As you may have gathered already the FT-897D does NOT charge the batteries whilst the radio is connected to a PSU. The charging system is separate to the radio.
As far as i can tell the cable to the radio provides only power and voltage sensing. This may seem a little backward in this day and age, but battery chargers are notoriously noisy and to add a charging system to the radio and screen it would have been very expensive and not to mention heavy.
Some food for thought:
You cannot charge the batteries via the Radio.
You can only charge one battery at a time (unless you have 2 chargers)
You should NOT be charging the battery you are currently using to run the radio.
An Red LED on the control panel lights when the battery is charging and goes out when the battery is charged.
An Amber LED is lit on the control panel when that battery is being used, when the amber light flashes you should re-charge the battery to prevent over discharge.
If you have 2 batteries in your radio, the LED will be Amber for battery you are using and Green for the battery you are not using (unless its on charge)
As for solar charging in the field, in my opinion this is pointless.

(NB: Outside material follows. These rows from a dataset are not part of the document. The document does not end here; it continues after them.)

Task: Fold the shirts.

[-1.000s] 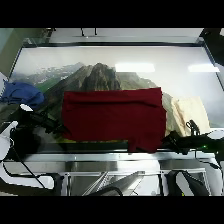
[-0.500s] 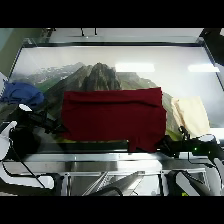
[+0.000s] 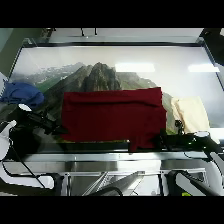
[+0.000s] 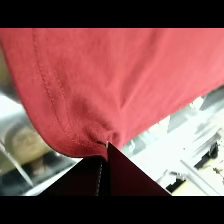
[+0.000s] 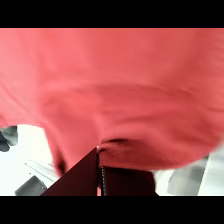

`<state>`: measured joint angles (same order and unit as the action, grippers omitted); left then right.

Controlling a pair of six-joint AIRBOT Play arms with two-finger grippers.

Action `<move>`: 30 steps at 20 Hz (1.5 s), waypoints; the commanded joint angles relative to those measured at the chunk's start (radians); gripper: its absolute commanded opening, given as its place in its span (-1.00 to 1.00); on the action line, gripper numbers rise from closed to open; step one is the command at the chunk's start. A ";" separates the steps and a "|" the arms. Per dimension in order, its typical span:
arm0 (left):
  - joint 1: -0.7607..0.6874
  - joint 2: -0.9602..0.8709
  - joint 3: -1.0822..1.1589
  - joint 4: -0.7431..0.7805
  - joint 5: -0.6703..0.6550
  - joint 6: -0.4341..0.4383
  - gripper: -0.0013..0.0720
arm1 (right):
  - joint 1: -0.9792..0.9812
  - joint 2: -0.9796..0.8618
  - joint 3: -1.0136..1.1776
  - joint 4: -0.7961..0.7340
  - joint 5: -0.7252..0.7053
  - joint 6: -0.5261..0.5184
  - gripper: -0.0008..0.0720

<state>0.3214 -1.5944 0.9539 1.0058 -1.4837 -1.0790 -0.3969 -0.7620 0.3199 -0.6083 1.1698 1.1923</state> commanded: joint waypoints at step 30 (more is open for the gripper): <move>-0.193 -0.536 1.075 0.024 -0.130 -0.250 -0.90 | 0.096 -0.797 1.040 0.257 -0.080 -0.330 -0.42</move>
<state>0.1406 -2.0766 1.9522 1.0279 -1.6012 -1.3106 -0.2874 -1.5463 1.3331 -0.3462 1.0782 0.9070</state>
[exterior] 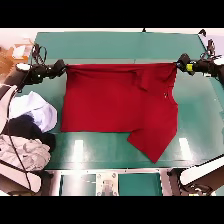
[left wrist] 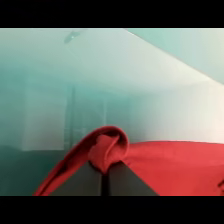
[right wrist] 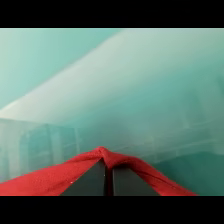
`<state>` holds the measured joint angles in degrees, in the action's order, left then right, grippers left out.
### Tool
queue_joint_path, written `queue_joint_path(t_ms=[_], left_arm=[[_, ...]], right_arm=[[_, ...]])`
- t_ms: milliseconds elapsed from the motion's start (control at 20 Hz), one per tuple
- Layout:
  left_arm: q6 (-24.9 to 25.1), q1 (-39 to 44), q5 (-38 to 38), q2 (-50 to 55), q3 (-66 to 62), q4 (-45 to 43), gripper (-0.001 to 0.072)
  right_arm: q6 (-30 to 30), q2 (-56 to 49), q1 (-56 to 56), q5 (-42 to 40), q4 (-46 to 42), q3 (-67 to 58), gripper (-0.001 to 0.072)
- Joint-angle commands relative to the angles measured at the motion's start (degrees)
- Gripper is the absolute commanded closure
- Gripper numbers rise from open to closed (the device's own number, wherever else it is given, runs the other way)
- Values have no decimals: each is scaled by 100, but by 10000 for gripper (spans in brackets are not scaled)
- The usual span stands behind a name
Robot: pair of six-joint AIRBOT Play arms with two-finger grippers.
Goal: Fold the shirts.
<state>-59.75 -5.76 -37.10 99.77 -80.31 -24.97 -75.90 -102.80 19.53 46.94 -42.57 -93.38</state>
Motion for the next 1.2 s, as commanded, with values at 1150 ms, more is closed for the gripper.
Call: queue_joint_path(t_ms=[1150], left_arm=[[-776,-15,-1847,133,-531,-2885,686]], right_arm=[[267,295,31,1543,-1261,918,697]])
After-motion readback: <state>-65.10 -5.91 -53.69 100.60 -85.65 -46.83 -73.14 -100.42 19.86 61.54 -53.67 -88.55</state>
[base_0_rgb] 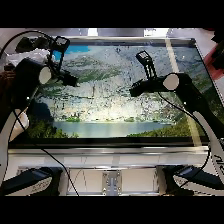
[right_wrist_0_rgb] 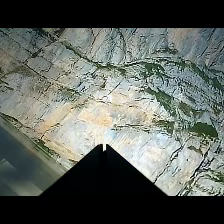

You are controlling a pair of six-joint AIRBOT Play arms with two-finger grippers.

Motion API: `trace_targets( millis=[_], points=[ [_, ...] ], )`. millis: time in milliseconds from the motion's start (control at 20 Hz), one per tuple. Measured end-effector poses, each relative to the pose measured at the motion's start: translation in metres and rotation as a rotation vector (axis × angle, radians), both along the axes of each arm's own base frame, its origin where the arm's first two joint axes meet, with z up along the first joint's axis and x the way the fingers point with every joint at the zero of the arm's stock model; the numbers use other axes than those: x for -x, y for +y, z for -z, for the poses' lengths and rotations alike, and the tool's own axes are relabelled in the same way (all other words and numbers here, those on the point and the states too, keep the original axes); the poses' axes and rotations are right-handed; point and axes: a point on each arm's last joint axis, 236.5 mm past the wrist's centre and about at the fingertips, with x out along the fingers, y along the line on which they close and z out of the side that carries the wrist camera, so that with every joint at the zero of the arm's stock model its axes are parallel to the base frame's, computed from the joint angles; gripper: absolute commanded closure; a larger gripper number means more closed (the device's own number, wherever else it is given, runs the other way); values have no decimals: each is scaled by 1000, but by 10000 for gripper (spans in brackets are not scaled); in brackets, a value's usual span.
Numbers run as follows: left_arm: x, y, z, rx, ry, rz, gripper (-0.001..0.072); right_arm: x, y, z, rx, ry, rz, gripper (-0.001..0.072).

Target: Fold the shirts.

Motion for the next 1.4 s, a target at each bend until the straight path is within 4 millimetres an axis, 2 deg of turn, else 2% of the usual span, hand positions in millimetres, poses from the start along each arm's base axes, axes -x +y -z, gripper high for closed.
trace_targets(
  millis=[100, 150, 200, 250, 300, 350, 450, 500, 600, 750, 900, 1000, 1050, 1100, 1150, 1200, 1350, 1400],
  points=[
    [-18, 30, -8, -73, -66, -57, 155, 1, 0, 1, -2, 8, 5, 520],
    [-25, 58, -6, -118, -73, -113, 155, 1, 0, 1, -7, 13, 11, 483],
    [-30, 90, -1, -154, -61, -179, 154, 2, 0, 1, -10, 21, 16, 481],
    [-31, 131, 11, -185, -22, -267, 133, 2, 0, 2, -14, 28, 23, 434],
    [-28, 171, 24, -201, 23, -357, 31, 2, 0, 2, -19, 33, 30, 342],
    [-20, 214, 39, -200, 76, -457, 5, 3, 0, 2, -24, 41, 38, 267],
    [6, 285, 74, -137, 191, -639, 5, 3, 0, 2, -36, 54, 56, 259],
    [24, 314, 92, -92, 253, -717, 4, 4, 0, 2, -42, 61, 64, 259],
    [57, 351, 124, 2, 366, -825, 4, 4, 0, 2, -52, 70, 79, 259],
    [90, 386, 157, 77, 469, -914, 4, 4, 0, 2, -65, 81, 96, 260],
    [108, 397, 184, 114, 551, -942, 4, 3, 1, 2, -74, 87, 108, 260],
    [113, 401, 195, 118, 578, -948, 8, 3, 1, 1, -81, 92, 117, 260],
    [115, 404, 197, 111, 583, -951, 41, 3, 1, 1, -83, 93, 120, 261],
    [116, 409, 198, 95, 577, -954, 217, 3, 1, 1, -86, 93, 123, 268],
    [115, 414, 199, 83, 571, -954, 592, 3, 1, 1, -87, 94, 125, 268],
    [114, 416, 200, 78, 562, -953, 696, 2, 1, 1, -89, 94, 127, 268],
    [106, 412, 203, 111, 544, -928, 694, 0, 2, -1, -98, 83, 133, 273],
    [101, 403, 205, 154, 544, -912, 695, -2, 2, -2, -101, 76, 137, 311]
  ],
)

You could wire up a system via a solar charge controller with ease, but it simply wont do the same job as the CD-24 and you stand a very good chance of damaging the expensive batteries. I have used folding solar panels for a few years now, they are very expensive for what they are, but you do get very good power from a light weight flexible package.

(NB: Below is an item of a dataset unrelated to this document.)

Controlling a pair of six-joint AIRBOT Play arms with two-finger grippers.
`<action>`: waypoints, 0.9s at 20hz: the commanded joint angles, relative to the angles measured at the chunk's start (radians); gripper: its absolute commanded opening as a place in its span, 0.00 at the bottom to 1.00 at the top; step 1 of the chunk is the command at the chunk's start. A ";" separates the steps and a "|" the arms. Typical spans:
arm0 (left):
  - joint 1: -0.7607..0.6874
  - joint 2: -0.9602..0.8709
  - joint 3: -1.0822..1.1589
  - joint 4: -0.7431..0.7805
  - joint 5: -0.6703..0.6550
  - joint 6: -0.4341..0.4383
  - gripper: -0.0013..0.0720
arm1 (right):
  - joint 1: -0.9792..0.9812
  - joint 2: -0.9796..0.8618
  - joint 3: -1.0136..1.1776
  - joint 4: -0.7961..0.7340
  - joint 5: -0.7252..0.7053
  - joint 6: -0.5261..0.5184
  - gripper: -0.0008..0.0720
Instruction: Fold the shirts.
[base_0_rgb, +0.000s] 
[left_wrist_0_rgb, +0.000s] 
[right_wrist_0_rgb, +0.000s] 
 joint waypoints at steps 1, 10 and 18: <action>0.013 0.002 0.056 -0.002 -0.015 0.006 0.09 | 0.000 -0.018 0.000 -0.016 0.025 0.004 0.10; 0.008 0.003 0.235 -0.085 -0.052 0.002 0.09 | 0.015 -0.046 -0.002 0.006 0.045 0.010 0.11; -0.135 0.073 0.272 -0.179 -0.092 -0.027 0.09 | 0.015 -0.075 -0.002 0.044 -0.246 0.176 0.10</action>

My panels are 30W each at 1.6A so connected together in parallel i get 60W at 3.6A at between 12-16VDC. I use these to charge mobile phones etc using a CLA. However for larger more complex devices, you are best using a charge controller and a small 7ah or larger battery, so in the day i set the panels up and charge the battery(s) up using the controller, then at night i can run 12v devices direct from the battery or use a small 300W Pure Sine Wave Inverter to run other items such as a laptop or the CD-24 via the PA-26 or direct from the battery.
I have not found a suitable method for charging the Yaseu FNB-78 batteries in the field.
The CD-24 has 2 inputs :
1 HF6 female connector for DC Input of 13.8V from a desktop PSU
1 DC (Laptop Style) Connector for a 24V input.
I have no idea as to why Yaesu chose the use a 24V input i would imagine it was to encourage the purchase of the PA-26 Charge Adaptor!
The PA-26 takes a 100-240V Supply and outputs to 24V 1.8A
So in short, the CD-24 takes a 13.8V supply via a HF6 connector (so you can charge using the PSU you use for the radio) or via the PA-26 at 24V 1.8A the output from the CD-24 is 16.5V at 1.4A now like any charger i would imagine that this output changes to suit the requirements of the battery? And the various pins on the cable to the charge port on the battery give me an idea that at least one of the pins is for voltage and temperature measurement.
Remember the FNB-78 batteries support up to 20W of power output from the radio. Which is plenty for me, and my license restricts my usage to 10W until i sit the next exam.
Please let me know if anyones else has an options for charging the FNB-78’s!